Dem ersten Krankheitsschub (CIS, Clinically Isolated Syndrome) gehen im MRT oft entzündliche Hirnläsionen voraus. Die MRT‑ Läsionen müssen aber nicht mit einem klinisch feststellbaren Ereignis assoziiert sein. Die Diagnose einer Multiplen Sklerose wird dabei erst als gesichert betrachtet, wenn nach einem ersten klinischen Schub und entsprechenden MRT Läsionen klinisch ein zweiter Krankheitsschub auftritt (klinisch definierte MS). Alternativ kann die Diagnose gestellt werden, wenn im Zeitverlauf neue Gehirnläsionen mittels MRT nachgewiesen werden (McDonald Kriterien). Entscheidend neben den Krankheitsschüben ist für die Patienten das Ausmaß der Behinderung, das mittels der EDSS‑Skala (expanded disability status scale) bestimmt wird.

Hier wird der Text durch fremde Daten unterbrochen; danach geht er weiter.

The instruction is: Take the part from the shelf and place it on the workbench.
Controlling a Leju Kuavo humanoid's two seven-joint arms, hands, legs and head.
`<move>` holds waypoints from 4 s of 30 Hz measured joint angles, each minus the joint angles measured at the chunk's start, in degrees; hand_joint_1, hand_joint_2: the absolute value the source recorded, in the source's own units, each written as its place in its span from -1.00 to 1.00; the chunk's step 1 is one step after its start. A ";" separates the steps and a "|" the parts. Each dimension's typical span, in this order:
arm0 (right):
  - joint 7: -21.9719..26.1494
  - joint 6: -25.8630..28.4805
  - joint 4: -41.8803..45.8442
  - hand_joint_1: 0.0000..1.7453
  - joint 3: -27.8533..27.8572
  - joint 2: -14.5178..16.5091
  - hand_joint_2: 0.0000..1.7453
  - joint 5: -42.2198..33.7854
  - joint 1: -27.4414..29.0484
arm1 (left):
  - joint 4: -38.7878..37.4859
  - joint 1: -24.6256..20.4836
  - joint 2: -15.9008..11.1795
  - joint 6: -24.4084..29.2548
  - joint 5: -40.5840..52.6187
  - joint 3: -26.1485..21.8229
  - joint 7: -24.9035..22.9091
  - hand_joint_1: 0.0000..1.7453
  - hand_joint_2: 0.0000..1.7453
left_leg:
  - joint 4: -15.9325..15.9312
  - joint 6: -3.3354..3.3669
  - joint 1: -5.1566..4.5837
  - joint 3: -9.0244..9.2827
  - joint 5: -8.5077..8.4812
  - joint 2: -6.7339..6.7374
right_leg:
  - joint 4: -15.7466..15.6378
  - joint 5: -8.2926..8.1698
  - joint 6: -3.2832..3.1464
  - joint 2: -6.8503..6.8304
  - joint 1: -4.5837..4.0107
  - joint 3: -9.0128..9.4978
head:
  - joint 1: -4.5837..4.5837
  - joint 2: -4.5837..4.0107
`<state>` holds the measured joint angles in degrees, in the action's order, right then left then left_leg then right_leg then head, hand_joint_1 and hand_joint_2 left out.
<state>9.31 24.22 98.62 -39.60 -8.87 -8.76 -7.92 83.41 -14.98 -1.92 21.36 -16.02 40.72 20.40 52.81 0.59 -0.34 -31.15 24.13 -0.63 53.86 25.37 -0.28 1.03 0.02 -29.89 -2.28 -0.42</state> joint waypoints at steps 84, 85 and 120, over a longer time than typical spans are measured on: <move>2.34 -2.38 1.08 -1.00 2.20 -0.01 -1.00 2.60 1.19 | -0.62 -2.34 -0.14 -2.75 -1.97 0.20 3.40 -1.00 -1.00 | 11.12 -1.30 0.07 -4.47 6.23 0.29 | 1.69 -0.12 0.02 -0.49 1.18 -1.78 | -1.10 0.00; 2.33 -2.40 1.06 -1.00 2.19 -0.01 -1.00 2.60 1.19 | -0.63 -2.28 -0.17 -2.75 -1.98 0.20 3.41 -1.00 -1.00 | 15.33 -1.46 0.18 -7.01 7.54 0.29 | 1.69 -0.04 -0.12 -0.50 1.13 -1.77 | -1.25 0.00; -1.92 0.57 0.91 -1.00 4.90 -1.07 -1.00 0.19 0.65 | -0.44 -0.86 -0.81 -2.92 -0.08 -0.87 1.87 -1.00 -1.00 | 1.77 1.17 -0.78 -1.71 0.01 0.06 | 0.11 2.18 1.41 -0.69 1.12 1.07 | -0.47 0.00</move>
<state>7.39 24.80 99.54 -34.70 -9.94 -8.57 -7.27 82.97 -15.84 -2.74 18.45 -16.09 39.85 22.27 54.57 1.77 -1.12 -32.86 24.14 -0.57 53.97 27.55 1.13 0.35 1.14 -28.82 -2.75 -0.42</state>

BENEFIT‑Studie zur Frühherapie
Inwieweit sich vor diesem Hintergrund durch eine gezielte Behandlung mit Interferon beta‑1b bereits in der Frühphase der Erkrankung bei Patienten mit einem ersten klinischen Schub (CIS) das spätere Outcome beeinflussen lässt, war die zentrale Fragestellung der BENEFIT‑Studie (Betaferon®/Betaseron® in Newly Emerging Multiple Sclerosis For Initial Treatment). Konkret sollte geprüft werden, ob sich durch die Behandlung die Wahrscheinlichkeit reduzieren lässt, dass der Patient eine klinisch definierte Multiple Sklerose entwickelt.
Es sollte weiterhin eruiert werden, ob es Auswirkungen auf die Progression der Erkrankung im dritten und im fünften Jahr gibt, wenn die Patienten verzögert mit Interferon beta‑lb behandelt werden. Dazu wurden die Studienteilnehmer in einer ersten Phase für maximal zwei Jahre (oder bis zum zweiten Krankheitsschub) placebokontrolliert mit Interferon beta‑1b behandelt. Es schloss sich eine zweite Studienphase an, in der alle Patienten Interferon beta lb erhielten.
Durch dieses Studiendesign können nach drei und fünf Jahren Patientenkollektive miteinander verglichen werden, die entweder von Anfang an oder erst nach einer Zeit von zwei Jahren Interferon beta‑1b erhielten. Durch den Vergleich der beiden Kollektive soll ermittelt werden, ob sich durch die Frühtherapie der Krankheitsverlauf über drei respektive fünf Jahre beeinflussen lässt.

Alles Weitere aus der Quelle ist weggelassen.